In the last installment of this series, we introduced the concept of critical appraisal of the statistical methods used in a paper. The statistical analysis in a study is often the final barrier between the study’s results and application of those results to patient care, so making sure that the findings have been properly evaluated is of obvious importance.
We have previously discussed P values and confidence intervals—two of the most common statistical outcomes upon which clinical decisions are based. In this segment, we will discuss several specific issues that can help a reader decide how much faith to place in a study’s results.
Test Assumptions
Statistical tests generally require that a variety of assumptions be satisfied for the test procedure to be valid. These assumptions vary from test to test, and unfortunately most computer packages do not ask users whether they want to examine these assumptions more closely. This is one of the dangers of “black box” analysis, when researchers with little statistical training run their data through a statistical package without fully understanding how the output is generated.
Many statistical tests are based on the theory of the bell curve, or normal distribution. These tests require a large enough sample size, usually at least 30 subjects per group and sometimes much greater, for this theory to hold. In addition, the data should not be skewed excessively. For example, consider a study comparing two treatments for mild pain for which scores on a continuous 0-10 visual analog scale are expected to be between 0 and 2. Because of the asymmetry of the data, an underlying bell curve isn’t likely to make much sense. Therefore, a two-sample t-test may not be appropriate for this study even with two large samples.
Another commonly violated assumption is that the two groups being compared may need to be independent. The simplest case occurs when the same subjects are measured before and after a procedure. A two-sample statistical test is not appropriate here because the two groups are actually the same, and therefore clearly not independent. In this case, a paired analysis is required. The issue of independence becomes more complicated when we consider tests of multiple variables that may be related to one another, or studies of effects over time. In these instances, additional expertise in selecting the correct analysis approach is usually needed.
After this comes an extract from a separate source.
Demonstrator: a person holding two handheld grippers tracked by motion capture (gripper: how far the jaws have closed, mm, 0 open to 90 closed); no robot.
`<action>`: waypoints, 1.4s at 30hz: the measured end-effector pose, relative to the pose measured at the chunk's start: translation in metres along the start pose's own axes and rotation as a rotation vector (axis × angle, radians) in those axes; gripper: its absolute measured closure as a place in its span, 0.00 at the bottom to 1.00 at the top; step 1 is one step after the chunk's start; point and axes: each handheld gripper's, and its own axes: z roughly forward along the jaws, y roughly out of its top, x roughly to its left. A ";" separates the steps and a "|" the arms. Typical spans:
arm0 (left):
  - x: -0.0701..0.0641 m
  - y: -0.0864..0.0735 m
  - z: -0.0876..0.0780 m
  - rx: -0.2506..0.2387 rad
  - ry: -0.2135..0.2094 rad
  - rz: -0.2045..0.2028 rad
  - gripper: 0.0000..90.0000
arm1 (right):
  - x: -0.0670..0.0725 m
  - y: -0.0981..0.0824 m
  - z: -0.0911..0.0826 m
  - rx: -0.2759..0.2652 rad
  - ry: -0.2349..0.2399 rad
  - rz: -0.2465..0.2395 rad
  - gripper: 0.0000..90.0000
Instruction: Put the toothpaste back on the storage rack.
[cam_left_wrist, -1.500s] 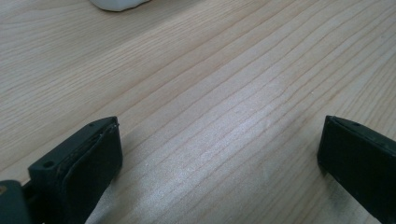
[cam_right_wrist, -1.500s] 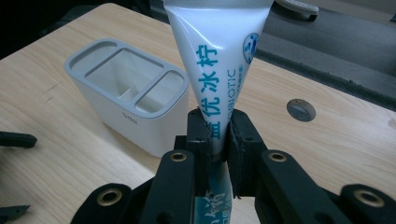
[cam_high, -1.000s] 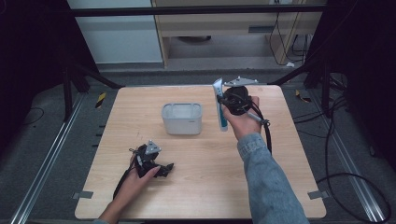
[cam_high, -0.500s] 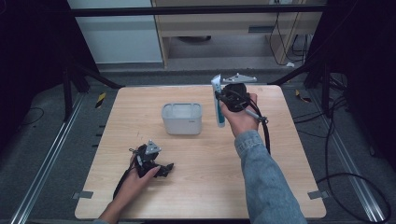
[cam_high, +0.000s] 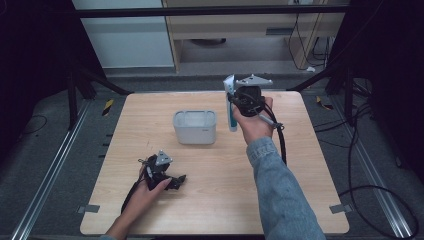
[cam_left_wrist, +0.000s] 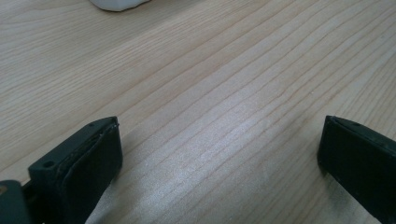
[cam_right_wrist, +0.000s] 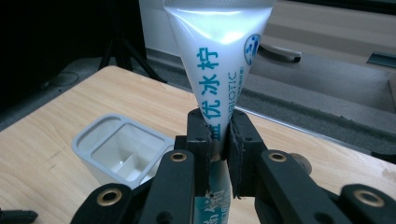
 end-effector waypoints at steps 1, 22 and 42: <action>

The best way to ensure that these assumptions and the many others required for valid statistical testing are met is to plan your analyses with the help of a trained statistician. If this is not an option, it is incumbent upon the researcher to learn about these assumptions and evaluate their study to make sure the appropriate methods are applied.
Negative Study Results
A more straightforward issue concerns interpretation of negative study results. Most clinicians are familiar with statistical power: A small study may yield a negative finding because this is the correct result or because there is not enough power to discern a difference between the groups being tested. Often, the width of the confidence interval provides insight into this problem. If the confidence interval includes a difference that would be clinically meaningful, a negative study should be viewed skeptically. In such cases, a larger study or a meta-analysis may be needed to better address the question. If, on the other hand, the confidence interval suggests that no clinically relevant result is likely, the negative study finding becomes more compelling.